We were fortunate enough to have Channel One as well as Iration Steppas to bring the much wanted dub to the festival. Unfortunately, the Channel One crew’s famous soundsystem which allows you to really feel the genre’s rhythms was not there on the occasion. Nevertheless, Channel One still supplied all the positive energy they usually do.

Closing headline performance by Capleton at City Splash 2024.
Image courtesy of Ahmed Idries (

The festival also undoubtedly delivered everything a dancehall fan could wish for, with outstanding performances by Beenie Man and Capleton. The latter’s performances truly brought “fire” to the event, both in terms of great onstage energy and pyrotechnics. After a long hiatus in performances in London, it was a blessing to have Capleton here again.

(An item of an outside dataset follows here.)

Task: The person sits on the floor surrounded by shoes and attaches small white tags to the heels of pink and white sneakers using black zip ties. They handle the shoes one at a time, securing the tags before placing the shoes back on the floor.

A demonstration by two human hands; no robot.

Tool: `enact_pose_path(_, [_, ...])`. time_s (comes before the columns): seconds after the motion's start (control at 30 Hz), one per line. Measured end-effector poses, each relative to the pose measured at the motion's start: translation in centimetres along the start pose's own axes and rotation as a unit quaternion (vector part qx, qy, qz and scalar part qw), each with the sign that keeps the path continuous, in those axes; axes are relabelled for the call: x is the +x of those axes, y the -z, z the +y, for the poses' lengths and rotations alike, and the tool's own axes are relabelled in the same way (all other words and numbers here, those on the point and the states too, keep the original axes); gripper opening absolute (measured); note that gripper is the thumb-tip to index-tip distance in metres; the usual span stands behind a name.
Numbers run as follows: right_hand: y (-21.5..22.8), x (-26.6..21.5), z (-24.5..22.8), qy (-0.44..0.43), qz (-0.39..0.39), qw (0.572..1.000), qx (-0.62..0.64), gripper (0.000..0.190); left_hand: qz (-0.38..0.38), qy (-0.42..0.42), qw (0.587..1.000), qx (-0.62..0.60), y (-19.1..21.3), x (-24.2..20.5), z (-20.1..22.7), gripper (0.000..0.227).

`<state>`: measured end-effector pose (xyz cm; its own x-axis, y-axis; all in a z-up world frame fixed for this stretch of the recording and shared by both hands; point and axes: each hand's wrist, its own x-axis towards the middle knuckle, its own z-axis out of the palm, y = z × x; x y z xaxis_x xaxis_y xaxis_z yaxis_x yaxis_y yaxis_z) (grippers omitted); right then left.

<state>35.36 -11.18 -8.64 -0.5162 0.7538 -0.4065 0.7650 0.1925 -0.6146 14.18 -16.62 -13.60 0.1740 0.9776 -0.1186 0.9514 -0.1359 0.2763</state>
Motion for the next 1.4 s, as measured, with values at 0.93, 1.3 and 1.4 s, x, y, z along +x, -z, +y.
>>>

Finally, City Splash would not be the same without the food, which constitutes a significant part of this festival. While the lines were a bit long at times, it was usually worth the wait – whether grabbing a pattie for a small bite or sitting down to have some jerk chicken with rice and peas. There was a wide variety of meals and snacks to please the masses with the culinary excellences of the Caribbean.

In the end, City Splash is a unique festival well worth seeing. It brings a remarkable liveliness not often seen in the capital outside of Notting Hill Carnival. For those always excited for the food, music and atmosphere that the West London event offers and longing for more, City Splash is certainly the right place. Be sure to get your tickets for 2025.